Rudy, another of Samantha's friends, is hosting a party. Here Gillian flirts with Nate, but he rebuffs her and confesses to being in love with Samantha. Meanwhile, Samantha finds cheerleader Brittany crying. Someone had sent her a photo of her boyfriend, basketball star Lance, kissing the now deceased Jordan. Shortly afterwards, Brittany is found dead in the garage driveway after falling out of the window and the police begin to investigate. While Gillian drives Samantha home, she tells her that she would be okay if Samantha and Nate became a couple. Back home, Samantha talks to her mother Emily about Brittany's death. The two speculate whether it could have been a suicide.

In a conversation between Emily and Ms. Pope the following day, it becomes clear that the principal definitely wants the death to be an accident to avoid a scandal.
Meanwhile, Samantha increasingly has the feeling that she is being followed and, together with Nate, wants to finally find out who is behind the suspected murders. They question a classmate who is in charge of the school theater in the hope of finding out what could have poisoned Jordan. Samantha suspects that there may have been traces of nuts on Julia actress Angela's lips and steals her lipstick from the theater. Jordan had a severe allergy to nuts. Rudy analyzes it in the school chemistry lab and confirms the suspicion. Later, Rudy visits Emily to talk to her about the experience, which he finds difficult to process. Ms. Pope then tries to get Emily to tell her what the conversation was about, as she continues to try to keep the events under control. But Emily refuses to do so.

After questioning Angela, Samantha does not assume that she herself is behind the tampered lipstick. She now suspects that the motive for the murders lies behind the scholarship that the school awards and that someone is trying to eliminate the competition, but rich Angela didn't need it.

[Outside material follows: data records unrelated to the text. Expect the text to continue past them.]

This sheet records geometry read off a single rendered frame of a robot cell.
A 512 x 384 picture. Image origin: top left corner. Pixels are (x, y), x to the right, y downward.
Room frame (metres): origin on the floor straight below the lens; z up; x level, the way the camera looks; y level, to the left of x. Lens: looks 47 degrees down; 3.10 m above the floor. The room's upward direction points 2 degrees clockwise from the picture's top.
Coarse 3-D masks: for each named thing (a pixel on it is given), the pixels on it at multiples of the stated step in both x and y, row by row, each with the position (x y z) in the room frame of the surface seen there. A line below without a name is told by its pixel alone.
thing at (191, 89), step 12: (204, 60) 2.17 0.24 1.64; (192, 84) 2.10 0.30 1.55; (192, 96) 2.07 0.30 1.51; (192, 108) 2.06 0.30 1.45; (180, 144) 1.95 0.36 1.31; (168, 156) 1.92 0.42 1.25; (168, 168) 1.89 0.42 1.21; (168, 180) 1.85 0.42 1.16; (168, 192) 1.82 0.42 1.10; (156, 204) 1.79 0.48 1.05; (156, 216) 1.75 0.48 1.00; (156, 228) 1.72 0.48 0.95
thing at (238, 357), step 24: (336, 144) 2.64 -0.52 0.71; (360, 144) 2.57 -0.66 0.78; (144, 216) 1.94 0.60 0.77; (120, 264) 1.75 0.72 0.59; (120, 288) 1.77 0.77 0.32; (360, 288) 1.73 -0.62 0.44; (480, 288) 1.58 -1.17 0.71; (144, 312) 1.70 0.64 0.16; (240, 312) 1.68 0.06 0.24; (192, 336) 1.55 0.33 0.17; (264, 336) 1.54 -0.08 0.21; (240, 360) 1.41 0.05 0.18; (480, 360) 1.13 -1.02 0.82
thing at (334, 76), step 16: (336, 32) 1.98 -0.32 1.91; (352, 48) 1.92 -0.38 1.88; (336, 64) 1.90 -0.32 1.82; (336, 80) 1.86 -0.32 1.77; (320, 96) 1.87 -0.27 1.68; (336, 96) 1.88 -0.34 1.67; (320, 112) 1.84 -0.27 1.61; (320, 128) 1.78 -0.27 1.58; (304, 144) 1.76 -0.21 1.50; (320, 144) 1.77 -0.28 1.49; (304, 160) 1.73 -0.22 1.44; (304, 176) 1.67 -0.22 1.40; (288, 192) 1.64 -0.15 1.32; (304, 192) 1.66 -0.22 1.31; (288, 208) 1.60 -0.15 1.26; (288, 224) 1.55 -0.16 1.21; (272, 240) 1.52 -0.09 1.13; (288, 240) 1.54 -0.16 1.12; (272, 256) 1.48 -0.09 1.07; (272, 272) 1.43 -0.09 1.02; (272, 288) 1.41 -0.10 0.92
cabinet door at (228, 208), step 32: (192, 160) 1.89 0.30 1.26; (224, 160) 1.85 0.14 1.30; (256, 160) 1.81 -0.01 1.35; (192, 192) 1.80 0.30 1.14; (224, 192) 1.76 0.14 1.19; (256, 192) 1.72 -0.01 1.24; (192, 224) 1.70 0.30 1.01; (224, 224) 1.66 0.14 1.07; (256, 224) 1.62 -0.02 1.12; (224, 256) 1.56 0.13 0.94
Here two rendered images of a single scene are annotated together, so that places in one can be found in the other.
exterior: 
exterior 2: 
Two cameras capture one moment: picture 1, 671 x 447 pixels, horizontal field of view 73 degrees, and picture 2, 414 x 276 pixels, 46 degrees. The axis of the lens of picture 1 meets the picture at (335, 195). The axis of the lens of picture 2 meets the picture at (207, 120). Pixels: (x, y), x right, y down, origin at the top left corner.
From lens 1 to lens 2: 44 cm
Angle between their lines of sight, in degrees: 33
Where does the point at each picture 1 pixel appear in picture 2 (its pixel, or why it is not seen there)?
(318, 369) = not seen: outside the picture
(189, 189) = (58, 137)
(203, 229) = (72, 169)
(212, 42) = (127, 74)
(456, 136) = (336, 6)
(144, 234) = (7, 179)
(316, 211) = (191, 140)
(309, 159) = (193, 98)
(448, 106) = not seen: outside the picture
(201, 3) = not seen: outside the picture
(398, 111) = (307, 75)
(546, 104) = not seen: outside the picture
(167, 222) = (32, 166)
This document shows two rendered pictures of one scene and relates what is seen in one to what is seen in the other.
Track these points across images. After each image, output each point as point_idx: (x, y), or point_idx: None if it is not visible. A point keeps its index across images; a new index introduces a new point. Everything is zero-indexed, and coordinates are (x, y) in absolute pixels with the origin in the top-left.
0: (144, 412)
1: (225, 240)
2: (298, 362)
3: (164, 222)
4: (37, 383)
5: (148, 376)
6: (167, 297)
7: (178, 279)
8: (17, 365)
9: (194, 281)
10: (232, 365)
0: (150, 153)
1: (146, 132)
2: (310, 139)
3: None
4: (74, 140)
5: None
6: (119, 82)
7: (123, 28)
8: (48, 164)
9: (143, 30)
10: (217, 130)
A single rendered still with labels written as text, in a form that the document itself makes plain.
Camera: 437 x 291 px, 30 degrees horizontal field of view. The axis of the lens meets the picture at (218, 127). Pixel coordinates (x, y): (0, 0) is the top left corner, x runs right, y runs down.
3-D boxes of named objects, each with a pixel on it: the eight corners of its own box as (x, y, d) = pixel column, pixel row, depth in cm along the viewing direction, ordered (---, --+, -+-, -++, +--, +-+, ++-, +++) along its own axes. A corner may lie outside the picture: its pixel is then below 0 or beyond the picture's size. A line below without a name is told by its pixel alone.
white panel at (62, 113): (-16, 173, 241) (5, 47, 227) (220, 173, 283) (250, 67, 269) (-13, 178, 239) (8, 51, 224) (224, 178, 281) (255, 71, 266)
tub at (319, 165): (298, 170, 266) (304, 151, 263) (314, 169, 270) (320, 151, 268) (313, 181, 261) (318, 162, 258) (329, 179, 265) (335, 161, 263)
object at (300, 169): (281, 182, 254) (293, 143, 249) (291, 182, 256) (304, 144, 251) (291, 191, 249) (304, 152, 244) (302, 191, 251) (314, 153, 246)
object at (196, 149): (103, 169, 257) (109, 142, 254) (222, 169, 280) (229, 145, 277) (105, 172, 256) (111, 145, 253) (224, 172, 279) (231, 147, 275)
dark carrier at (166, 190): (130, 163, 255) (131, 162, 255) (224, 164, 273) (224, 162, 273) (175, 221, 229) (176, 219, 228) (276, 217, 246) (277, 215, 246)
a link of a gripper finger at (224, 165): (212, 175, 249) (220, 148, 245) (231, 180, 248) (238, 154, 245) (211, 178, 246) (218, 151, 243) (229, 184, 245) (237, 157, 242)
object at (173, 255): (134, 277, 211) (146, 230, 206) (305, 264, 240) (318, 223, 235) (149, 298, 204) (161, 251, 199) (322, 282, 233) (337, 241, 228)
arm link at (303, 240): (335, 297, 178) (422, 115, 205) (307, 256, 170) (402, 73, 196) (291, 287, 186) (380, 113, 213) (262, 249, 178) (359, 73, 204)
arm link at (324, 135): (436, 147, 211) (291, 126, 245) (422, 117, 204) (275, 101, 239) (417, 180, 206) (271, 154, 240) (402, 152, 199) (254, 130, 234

After someone distributes the kissing photo of Lance and Jordan around the school, Lance is taken off the list of potential scholarship recipients. Samantha feels confirmed that the scholarship is the reason for the murders, as now only herself, Nate and Rudy are on the list. She talks to her mother about it, but she warns her not to put herself in danger and to focus on her academic performance, especially as she has been accepted to a university. They both decide to give the results of the lipstick test to the police.

Gillian tells Samantha that she saw the photo of Lance and Jordan on Nate's computer, which means he took it and may have been behind the dissemination and the murders, especially since he would have disliked everyone involved. Finally, the autopsy results of Brittany's body show that she didn't die from the fall, but from a stab wound. During a search of Rudy's locker, a knife is found that was probably used to stab her, whereupon Rudy is arrested. Meanwhile, Samantha meets with Gillian to tell her that she suspects Nate. At the meeting, however, Gillian is revealed to be the murderer. She had not gotten over the disappointment that Nate had fallen in love with Samantha instead of her, and while threatening Samantha with a knife, she confesses to the murders while stating that her motive is to win Nate's love and become his girlfriend. However, Samantha reveals that she had lured Gillian into a trap, and Nate comes out of hiding, having recorded the confession. Realizing that her desire to win Nate's love has been ruined, Gillian becomes enraged and tries to kill them both, but in the end, Samantha ultimately manages to kill Gillian by bludgeoning her with a wooden plank, and she and Nate kiss. At the end, we find out that Samantha has won several writing awards for her revelation story and has also been awarded the scholarship.

==Release==
The film was released online in January 2018 and was later released on Netflix.

==Reviews==
The film received negative reviews. A review at RogerMoore'sMovieNations gave the film one star out of 4, and concluded: "I’ve seen worse, but then, I see everything." However, Morgan Mittlestadt, of The Central Trend, found in her review that she "could relate to the pressures that are associated with graduating high school and moving onto college that the characters in Deadly Scholars voiced".